+++ Supplied information

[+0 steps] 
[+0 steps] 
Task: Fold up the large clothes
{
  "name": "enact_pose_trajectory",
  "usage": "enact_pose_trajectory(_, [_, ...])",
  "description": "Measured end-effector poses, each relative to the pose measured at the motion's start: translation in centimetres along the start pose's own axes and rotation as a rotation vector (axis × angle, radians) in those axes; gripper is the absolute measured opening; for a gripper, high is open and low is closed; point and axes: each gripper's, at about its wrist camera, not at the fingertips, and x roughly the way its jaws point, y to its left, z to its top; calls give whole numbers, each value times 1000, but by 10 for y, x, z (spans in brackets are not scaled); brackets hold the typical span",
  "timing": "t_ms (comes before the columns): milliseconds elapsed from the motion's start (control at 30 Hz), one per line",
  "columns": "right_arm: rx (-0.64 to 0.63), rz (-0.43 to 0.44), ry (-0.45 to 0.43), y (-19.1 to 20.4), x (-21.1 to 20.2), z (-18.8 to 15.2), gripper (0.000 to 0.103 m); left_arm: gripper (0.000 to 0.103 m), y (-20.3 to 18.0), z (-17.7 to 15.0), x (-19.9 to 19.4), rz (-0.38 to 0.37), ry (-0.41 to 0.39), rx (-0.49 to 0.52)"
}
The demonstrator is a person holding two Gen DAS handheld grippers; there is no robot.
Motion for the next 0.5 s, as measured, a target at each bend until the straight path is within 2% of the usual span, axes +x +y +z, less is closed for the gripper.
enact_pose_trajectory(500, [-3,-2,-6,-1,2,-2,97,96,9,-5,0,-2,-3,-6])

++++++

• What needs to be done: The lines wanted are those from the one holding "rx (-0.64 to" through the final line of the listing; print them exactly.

• Response below:
  "columns": "right_arm: rx (-0.64 to 0.63), rz (-0.43 to 0.44), ry (-0.45 to 0.43), y (-19.1 to 20.4), x (-21.1 to 20.2), z (-18.8 to 15.2), gripper (0.000 to 0.103 m); left_arm: gripper (0.000 to 0.103 m), y (-20.3 to 18.0), z (-17.7 to 15.0), x (-19.9 to 19.4), rz (-0.38 to 0.37), ry (-0.41 to 0.39), rx (-0.49 to 0.52)"
}
The demonstrator is a person holding two Gen DAS handheld grippers; there is no robot.
Motion for the next 0.5 s, as measured, a target at each bend until the straight path is within 2% of the usual span, axes +x +y +z, less is closed for the gripper.
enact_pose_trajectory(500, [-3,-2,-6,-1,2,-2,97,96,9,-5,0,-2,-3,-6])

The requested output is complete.